I'm still alive and kicking. More than that, after two months of having my meds and one month of running, I feel pretty damn good. I've edited and re-posted Sex Rehearsal and Murder (quick erotica) and The Winds of Fire (Romantic Thriller with a military bent) on Smashwords here and here and on Amazon here and here. (there's even a customer review up from early on :) I edited The Ghost of Kristen's Past (TWF and TGKP are omniscient POV stuff I've been grousing about) and sent it off. I don't know if they take omniscient, so we'll find out won't we?

I've started editing (again!!) The Search for Sorren again. It's the full length novel for Splintered Lands that I should have had finished a YEAR ago...thankfully they're slow as molasses. For some reason (and really, I don't know why. In rereading it, I really like it!!) I'm having trouble finding my rhythm and have groused about it on more than one occasion. I worked hard to get over the 55k mark. I was stuck just under 54 and seemed like every word I wrote took an hour. :P Well, maybe this editing mode will help me to par this up into chapters (I was so into writing this, I forgot to do chapters right! in that 55k there's only 2 chapters!! LOLOL) So, that's going well :) I've already taken out a bunch of words, but I'm still up about a hundred words :) So wish me luck that some other emergency doesn't happen.

In celebration of my new found editing prowess, I want to share a piece of the first chapter. The main character has been fighting the council and refuses to give approval for the outlying areas to do an experimnet. The results of the experiment are as she feared--deadly. (Note: For the rules of this world, go to Splintered Lands and while there, check out Dangerous Journey, partly co-written by Anne-Mhairi Simpson and continued in a short story later :)

“Mistress Sherrone!” someone called her but she did not heed them. She stayed with Krong, not wanting him to die alone, if indeed he was going to die. “Sherrone!” this time the strident tones would not be ignored.

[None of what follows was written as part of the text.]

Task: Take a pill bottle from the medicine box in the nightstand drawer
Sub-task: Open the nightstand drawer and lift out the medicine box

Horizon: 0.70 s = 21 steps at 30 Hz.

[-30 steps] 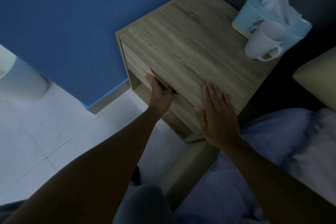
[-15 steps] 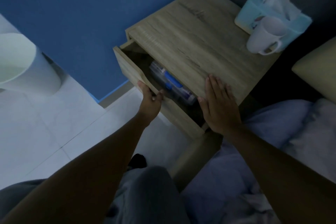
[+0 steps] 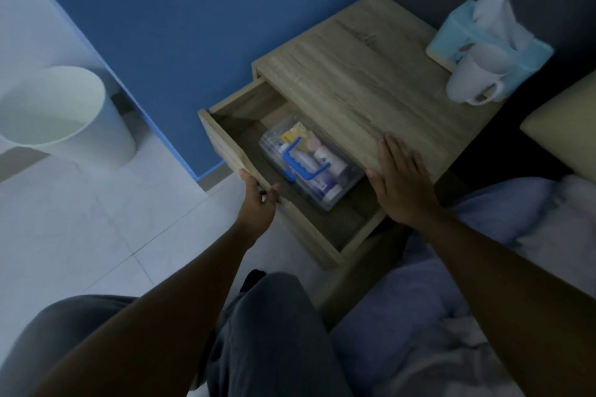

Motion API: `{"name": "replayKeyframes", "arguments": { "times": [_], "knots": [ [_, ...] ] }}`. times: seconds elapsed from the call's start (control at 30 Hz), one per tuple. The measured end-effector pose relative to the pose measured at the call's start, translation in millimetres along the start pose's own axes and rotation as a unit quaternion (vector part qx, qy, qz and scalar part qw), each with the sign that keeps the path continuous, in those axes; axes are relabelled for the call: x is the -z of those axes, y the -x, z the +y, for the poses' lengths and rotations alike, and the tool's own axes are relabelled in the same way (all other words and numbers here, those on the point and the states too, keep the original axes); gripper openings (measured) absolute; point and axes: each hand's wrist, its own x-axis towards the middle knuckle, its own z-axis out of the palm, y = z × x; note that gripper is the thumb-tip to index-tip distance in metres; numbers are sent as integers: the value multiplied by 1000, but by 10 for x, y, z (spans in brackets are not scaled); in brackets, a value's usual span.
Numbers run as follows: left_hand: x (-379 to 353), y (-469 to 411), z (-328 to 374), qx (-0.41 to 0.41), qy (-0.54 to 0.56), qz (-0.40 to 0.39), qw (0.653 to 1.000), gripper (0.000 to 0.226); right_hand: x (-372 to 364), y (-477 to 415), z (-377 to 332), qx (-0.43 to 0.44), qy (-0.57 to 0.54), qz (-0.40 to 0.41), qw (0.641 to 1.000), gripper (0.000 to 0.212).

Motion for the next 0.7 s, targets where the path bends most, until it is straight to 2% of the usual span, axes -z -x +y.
{"name": "replayKeyframes", "arguments": {
  "times": [0.43, 0.57, 0.63, 0.7],
  "knots": [
    [295, 212, -235, -1, -31, 32, 999, 92, 43, -44, 24, -2, -17, -63, 998, 72],
    [298, 199, -205, 7, -43, 45, 998, 101, 63, -15, -108, -50, -47, -75, 995, 72],
    [245, 209, -94, -35, -68, 87, 993, 108, 84, 85, -303, -39, -92, -43, 994, 70],
    [214, 201, 36, -108, -146, 147, 972, 117, 81, 233, -559, 27, -130, -8, 991, 62]
  ]
}}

She looked around to see who was calling. It was Hielan. “What is it?” she asked resignedly.

“Ye need to move. We are going to attempt to roll the log off them, but need everyone to help move the—“ he stumbled. She saw him swallow hard, his adam’s apple jumping, high, then low, before he spoke again. “The bodies. We need to move them as quickly as possible so we can attempt to save the ones who are still alive.”

She nodded and squeezed Krong’s hand. “I have to go help,” she said, her voice strained with the tears she could not hold back . “Don’t leave this world while I’m gone,” she ordered. She stood up and turned to Hielan.

“Okay, show me where I can be of the most use,” she said, wiping her face with both of her hands, trying to regain her composure.

“Grab the ones still alive first, and move them as far as ye can away from the area. We don’t want any more accidents. After the live ones have been moved, we can put the ones who have already died there,” he pointed to a spot not too far. “It’s unlikely that the log will roll there, but if it does,” he trailed off.

If it does, the dead won’t feel it, she mentally finished for him. She did not want to say it aloud anymore than he did. “Good plan. I’ll see that the others who are unhurt help us with them.” She turned and moved to the nearest live person and began implementing the plan. She called out to the others to help, many of whom stood shocked, not moving or speaking. “We need to help those still alive get a fighting chance to live,” she ordered them. “Now come and aid us,” she ordered.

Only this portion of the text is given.